Lexico Gradient Boosting Classifier

Abstract of LexicoGradientBoostingClassifier

Extracted from Ribeiro & Freitas (2024), "Lexicographical random forests for longitudinal data classification".

Standard supervised machine learning methods often ignore the temporal information represented in longitudinal data, but that information can lead to more precise predictions in classification tasks. Data preprocessing techniques and classification algorithms can be adapted to cope directly with longitudinal data inputs, making use of temporal information such as the time-index of features and previous measurements of the class variable. In this article, we propose two changes to the classification task of predicting age-related diseases in a real-world dataset created from the English Longitudinal Study of Ageing. First, we explore the addition of previous measurements of the class variable, and estimating the missing data in those added features using intermediate classifiers. Second, we propose a new split-feature selection procedure for a random forest's decision trees, which considers the candidate features' time-indexes, in addition to the information gain ratio. Our experiments compared the proposed approaches to baseline approaches, in 3 prediction scenarios, varying the "time gap" for the prediction - how many years in advance the class (occurrence of an age-related disease) is predicted. The experiments were performed on 10 datasets varying the class variable, and showed that the proposed approaches increased the random forest's predictive accuracy.

Adapted and integrated into a Gradient Boosting framework, this estimator boosts LexicoDecisionTreeRegressors as base learners, so each successive tree applies the lexicographic split-selection procedure above while fitting the residuals of the previous iterations.

See More In References

What are features_group and non_longitudinal_features?

Two key attributes, features_group and non_longitudinal_features, enable algorithms to interpret the temporal structure of longitudinal data.

  • features_group: A list of lists where each sublist contains indices of a longitudinal attribute's waves, ordered from oldest to most recent. This captures temporal dependencies.
  • non_longitudinal_features: A list of indices for static, non-temporal features excluded from the temporal matrix.

Proper setup of these attributes is critical for leveraging temporal patterns effectively.

See More In Temporal Dependency Guide

LexicoGradientBoostingClassifier

Bases: CustomClassifierMixinEstimator

Lexico Gradient Boosting Classifier for longitudinal data analysis.
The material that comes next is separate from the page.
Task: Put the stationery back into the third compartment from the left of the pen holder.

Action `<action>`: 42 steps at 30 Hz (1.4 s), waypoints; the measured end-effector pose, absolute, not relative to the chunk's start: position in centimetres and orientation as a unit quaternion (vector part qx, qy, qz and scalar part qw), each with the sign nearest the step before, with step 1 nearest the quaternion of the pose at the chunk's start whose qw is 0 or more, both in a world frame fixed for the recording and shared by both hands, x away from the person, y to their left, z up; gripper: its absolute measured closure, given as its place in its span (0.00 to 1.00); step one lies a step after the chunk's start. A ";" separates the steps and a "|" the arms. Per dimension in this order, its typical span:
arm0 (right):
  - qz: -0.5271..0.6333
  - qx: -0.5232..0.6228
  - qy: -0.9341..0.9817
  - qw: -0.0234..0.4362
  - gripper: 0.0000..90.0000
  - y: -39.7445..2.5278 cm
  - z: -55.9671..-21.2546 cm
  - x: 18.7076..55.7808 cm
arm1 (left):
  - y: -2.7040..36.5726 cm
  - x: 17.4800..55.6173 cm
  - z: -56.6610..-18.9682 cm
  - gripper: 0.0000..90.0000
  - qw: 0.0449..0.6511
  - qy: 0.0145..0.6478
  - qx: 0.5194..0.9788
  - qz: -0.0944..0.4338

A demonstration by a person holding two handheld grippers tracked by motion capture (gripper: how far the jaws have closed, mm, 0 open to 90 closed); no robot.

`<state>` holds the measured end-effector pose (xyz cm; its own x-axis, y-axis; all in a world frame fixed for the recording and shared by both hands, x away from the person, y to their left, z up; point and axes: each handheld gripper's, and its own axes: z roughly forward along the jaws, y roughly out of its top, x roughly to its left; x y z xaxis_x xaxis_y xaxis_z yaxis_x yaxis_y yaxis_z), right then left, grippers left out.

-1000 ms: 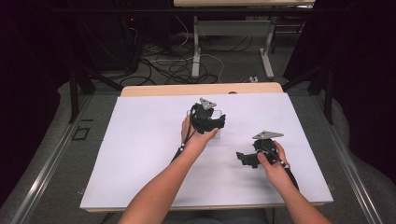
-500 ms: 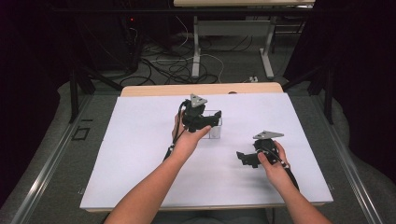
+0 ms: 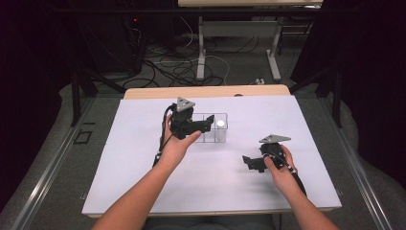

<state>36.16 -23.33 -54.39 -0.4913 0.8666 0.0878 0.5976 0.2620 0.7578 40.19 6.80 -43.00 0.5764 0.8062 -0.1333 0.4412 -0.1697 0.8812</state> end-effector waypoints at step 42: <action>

This classifier extends scikit-learn's GradientBoostingClassifier for longitudinal data by integrating a lexicographic optimisation approach within each base learner (a LexicoDecisionTreeRegressor). Splits are evaluated with a bi-objective rule: the primary objective minimises the loss (friedman_mse criterion), and the secondary objective favours features from more recent waves whenever competing loss reductions are within threshold_gain. Boosting aggregates these decisions over successive iterations by fitting residuals.

Parameters:

Name Type Description Default
threshold_gain float, default=0.0015

Threshold for comparing loss reductions during split selection. Lower values enforce stricter recency preference; higher values allow more flexibility.

0.0015
features_group List[List[int]]

Temporal matrix of feature indices for longitudinal attributes, ordered by recency. Required for longitudinal functionality.

None
criterion str, default="friedman_mse"

The split quality metric. Fixed to "friedman_mse"; do not modify.

'friedman_mse'
splitter str, default="lexicoRF"

The split strategy. Fixed to "lexicoRF"; do not modify.

'lexicoRF'
max_depth Optional[int], default=3

Maximum depth of each tree.

3
min_samples_split int, default=2

Minimum samples required to split an internal node.

2
min_samples_leaf int, default=1

Minimum samples required at a leaf node.

1
min_weight_fraction_leaf float, default=0.0

Minimum weighted fraction of total sample weight at a leaf.

0.0
max_features Optional[Union[int, str]], default=None

Number of features to consider for splits (e.g., "sqrt", "log2", int).

None
random_state Optional[int], default=None

Seed for random number generation.

None
max_leaf_nodes Optional[int], default=None

Maximum number of leaf nodes per tree.

None
min_impurity_decrease float, default=0.0

Minimum impurity decrease required for a split.

0.0
ccp_alpha float, default=0.0

Complexity parameter for pruning; non-negative.

0.0
n_estimators int, default=100

Number of boosting stages (trees) to perform.

100
learning_rate float, default=0.1

Learning rate shrinks the contribution of each tree. There is a trade-off between learning_rate and n_estimators.

0.1

Attributes:

Name Type Description
_lexico_gradient_boosting GradientBoostingClassifier

The underlying gradient boosting model.

classes_ ndarray

The class labels.

Examples:

Basic Usage

from sklearn.metrics import accuracy_score
from scikit_longitudinal.estimators.ensemble import LexicoGradientBoostingClassifier
import numpy as np
from scikit_longitudinal.data_preparation import LongitudinalDataset

# Load dataset
dataset = LongitudinalDataset('./stroke_longitudinal.csv')
dataset.load_data()
dataset.load_target(target_column="stroke_w2")
dataset.setup_features_group("elsa")
dataset.load_train_test_split(test_size=0.2, random_state=42)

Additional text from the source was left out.